Kinderberg würde gern bleiben

Dennoch will sich Kinderberg nach 14 Jahren nicht abwenden, sondern denkt bereits über ein neues vom Entwicklungshilfeministerium (BMZ) finanziertes Engagement nach. „Es ist die Logik des Wahnsinns, dass sonst das passiert, was im Nordirak passiert ist – da sind auch viele Hilfsorganisationen weggegangen“, sagt Lipovac. Selbst in Nordafghanistan zeichnet sich ab, dass die Idee des Islamischen Staates verfängt. Einheimische Mitarbeiter hätten ihr berichtet, dass in Chahar Darreh – der von der Bundeswehr einst mit hohem Einsatz bekämpften Talibanhochburg – „schwarz gekleidete Personen mit IS-Flagge herumlaufen“. Lipovac stellt fest, dass der IS-Erfolg in Irak und Syrien „einige Gelüste“ in Afghanistan geweckt habe und immer mehr Kämpfer über Pakistan und Tadschikistan ins Land kommen. „Es wäre logisch, wenn sie in einem so fragilen Staat Fuß zu fassen versuchen – da finden sie Mitstreiter und wenig Widerstand.“ Der Staat sei vielerorts nicht mehr präsent.

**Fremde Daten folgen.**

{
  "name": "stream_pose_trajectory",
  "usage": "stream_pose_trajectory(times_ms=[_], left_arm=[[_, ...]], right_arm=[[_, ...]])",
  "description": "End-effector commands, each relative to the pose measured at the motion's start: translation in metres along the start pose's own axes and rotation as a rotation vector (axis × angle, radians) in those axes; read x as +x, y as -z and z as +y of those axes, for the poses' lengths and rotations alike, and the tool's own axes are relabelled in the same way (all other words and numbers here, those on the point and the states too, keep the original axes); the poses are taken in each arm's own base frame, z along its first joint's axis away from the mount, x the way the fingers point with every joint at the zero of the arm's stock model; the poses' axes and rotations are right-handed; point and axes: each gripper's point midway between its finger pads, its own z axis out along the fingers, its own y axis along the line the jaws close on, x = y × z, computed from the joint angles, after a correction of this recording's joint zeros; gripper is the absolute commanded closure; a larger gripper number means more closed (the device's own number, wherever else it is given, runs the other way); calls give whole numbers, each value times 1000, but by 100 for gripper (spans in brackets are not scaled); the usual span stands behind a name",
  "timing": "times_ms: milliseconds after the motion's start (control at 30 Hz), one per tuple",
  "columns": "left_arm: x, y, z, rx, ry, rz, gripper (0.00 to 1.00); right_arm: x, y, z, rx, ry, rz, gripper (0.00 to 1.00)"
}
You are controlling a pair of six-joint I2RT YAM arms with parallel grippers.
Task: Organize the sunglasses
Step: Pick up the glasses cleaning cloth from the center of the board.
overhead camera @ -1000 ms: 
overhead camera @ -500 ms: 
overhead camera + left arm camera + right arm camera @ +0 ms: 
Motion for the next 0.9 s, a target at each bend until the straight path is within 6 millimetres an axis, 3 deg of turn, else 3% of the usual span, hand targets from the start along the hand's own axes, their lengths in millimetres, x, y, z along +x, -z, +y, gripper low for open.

Die deutschen Helfer „werden es nicht durchhalten, wenn die Sicherheitslage noch schlechter wird“, prophezeit Lipovac. Viel werde davon abhängen, was mit dem entführten GIZ-Mitarbeiter passiere. Dessen Schicksal könne die gesamte Strategie der deutschen Ministerien beeinflussen.